For decades, millions of gallons of treated sewage water has been pumped into the ground to fight sea-level rise.
While this process sounds harmful, it's actually quite the opposite, according to experts. It is crucial in keeping salt water out of aquifers and keeping groundwater replenished.
To date, nearly 490 billion gallons of recycled water have been recharged into the Central and West Coast Basin aquifers. That is one of many water recharge projects occurring all over the world.
Taking water out of the ground at the current rate has led to sinking of land in some parts of the world. By injecting water, the porous layers soak up the water like a sponge.
Sea-level rise means there could be a greater force of the ocean to push seawater farther underground into groundwater basins, thereby risking freshwater wells becoming salty.
Virtually all coastal aquifers around the world experience seawater intrusion to some degree.
Ted Johnson, chief hydrogeologist of the Water Replenishment District of Southern California (WRD), said recycled water is pumped down into a line of barrier wells near the coast to stop this from happening.
"Our agency puts recycled water into recharge ponds to refill the aquifers and down wells to stop seawater intrusion," Johnson said.
Treated sewage water, also known as recycled water, goes through a rigorous treatment process to remove waste particles and produce clean water that can be reused for other purposes.
"Once the sewer water has been recycled, it can be put underground in two main ways: either directly on the land surface so it can naturally drain underground by gravity to replenish the underlying groundwater aquifers, or in the cases where the water needs to go hundreds of feet deep, it is pumped down wells," Johnson said.

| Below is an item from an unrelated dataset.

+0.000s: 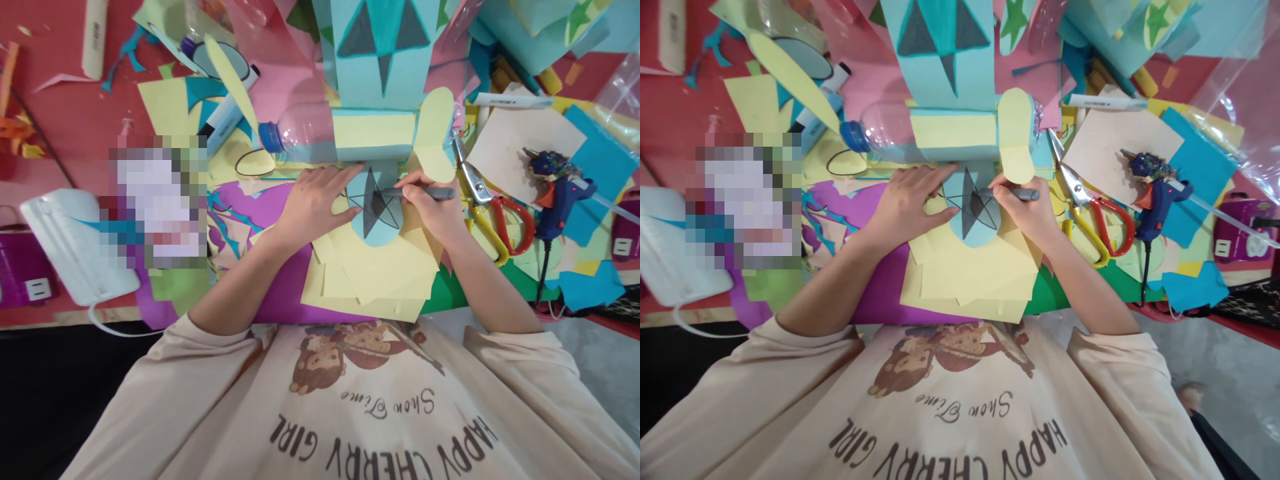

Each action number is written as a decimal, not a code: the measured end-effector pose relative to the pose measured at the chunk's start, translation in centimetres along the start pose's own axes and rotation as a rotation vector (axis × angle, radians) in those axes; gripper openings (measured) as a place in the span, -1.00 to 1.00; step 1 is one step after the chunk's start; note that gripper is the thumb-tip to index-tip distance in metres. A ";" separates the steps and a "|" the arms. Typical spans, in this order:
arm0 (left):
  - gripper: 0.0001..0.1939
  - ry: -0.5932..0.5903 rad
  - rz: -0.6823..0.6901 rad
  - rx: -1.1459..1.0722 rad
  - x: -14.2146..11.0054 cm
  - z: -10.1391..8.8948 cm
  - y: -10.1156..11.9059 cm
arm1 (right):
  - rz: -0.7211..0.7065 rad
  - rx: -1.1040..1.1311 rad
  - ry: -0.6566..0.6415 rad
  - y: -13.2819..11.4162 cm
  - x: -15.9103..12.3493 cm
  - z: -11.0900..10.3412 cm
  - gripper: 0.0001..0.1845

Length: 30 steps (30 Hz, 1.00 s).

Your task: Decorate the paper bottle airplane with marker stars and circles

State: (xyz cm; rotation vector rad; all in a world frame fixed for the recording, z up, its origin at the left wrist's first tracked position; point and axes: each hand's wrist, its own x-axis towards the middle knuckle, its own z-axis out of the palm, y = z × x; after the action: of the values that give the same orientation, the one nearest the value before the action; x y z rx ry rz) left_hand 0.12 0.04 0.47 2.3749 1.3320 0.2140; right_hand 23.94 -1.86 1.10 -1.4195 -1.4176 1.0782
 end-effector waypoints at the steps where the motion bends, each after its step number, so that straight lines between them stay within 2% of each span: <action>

Experts say the ground surface is unlikely to rise in any noticeable amount.
Some of the positives of this process include a reliable source that is locally available instead of having to import water from hundreds of miles away. It also has a lower carbon footprint than importing water and is also more cost-effective than importing water, experts said.
"Maybe most importantly, in a water-short area such as California, the use of recycled water means that we do not have to use drinking water for the seawater barrier wells or recharge ponds anymore – freeing up that drinking water for human consumption and helping to meet that demand," Johnson said.

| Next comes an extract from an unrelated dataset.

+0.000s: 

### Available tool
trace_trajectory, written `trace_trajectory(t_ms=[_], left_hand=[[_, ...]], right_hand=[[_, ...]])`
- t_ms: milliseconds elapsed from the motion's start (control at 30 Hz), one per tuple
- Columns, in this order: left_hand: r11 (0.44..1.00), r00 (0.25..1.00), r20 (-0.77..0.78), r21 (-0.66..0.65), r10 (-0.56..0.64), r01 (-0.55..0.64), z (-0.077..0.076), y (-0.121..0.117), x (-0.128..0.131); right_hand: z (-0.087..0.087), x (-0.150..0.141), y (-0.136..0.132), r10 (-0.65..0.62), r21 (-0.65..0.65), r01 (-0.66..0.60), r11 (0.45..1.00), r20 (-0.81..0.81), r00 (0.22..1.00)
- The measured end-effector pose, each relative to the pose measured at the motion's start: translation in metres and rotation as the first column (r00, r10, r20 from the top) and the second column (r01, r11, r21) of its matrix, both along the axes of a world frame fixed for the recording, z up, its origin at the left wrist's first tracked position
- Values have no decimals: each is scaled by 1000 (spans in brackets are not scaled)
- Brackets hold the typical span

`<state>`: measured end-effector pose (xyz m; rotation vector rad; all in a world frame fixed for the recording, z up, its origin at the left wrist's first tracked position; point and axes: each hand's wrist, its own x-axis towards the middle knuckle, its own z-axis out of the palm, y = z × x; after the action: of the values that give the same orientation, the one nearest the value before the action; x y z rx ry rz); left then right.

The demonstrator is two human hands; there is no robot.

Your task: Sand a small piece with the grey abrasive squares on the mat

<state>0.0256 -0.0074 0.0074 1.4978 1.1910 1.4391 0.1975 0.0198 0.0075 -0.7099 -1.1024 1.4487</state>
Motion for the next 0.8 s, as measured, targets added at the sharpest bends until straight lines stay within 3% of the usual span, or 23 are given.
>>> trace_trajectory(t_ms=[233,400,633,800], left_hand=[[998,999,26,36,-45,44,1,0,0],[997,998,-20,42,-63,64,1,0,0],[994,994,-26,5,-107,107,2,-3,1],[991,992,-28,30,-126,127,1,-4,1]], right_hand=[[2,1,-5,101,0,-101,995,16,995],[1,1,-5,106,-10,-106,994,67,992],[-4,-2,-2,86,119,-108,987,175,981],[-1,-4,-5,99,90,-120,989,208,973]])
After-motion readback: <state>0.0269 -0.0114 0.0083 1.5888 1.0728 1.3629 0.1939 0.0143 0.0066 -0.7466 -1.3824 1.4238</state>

However, there are some drawbacks of this process. One includes the public perception of using water that was formerly sewage water as a groundwater replenishment supply.
"We counter that by saying that all water on Earth is recycled water, it just keeps going round and round; there is no new water," Johnson said.
Another con is the expense for the startup, which can cost tens to hundreds of millions of dollars.
Steven Phillips, hydrologist and groundwater specialist of the U.S. Geological Survey, said there are some other concerns related to chemical composition of the aquifers as well as area flooding in some cases.
"...the potential for leaching chemical constituents from aquifer materials during infiltration (which can be predicted beforehand), and possibly flooding of basements if the water table rises more quickly, or in different places, than expected," Phillips said.
Agencies such as the WRD provide artificial replenishment to supplement natural replenishment in order to make sure the groundwater basins are balanced (to avoid more water being removed than added).
By using recycled water for recharge, these basins and aquifers will be self-sufficient for local groundwater supply and will be less susceptible to drought and water shortages, experts said.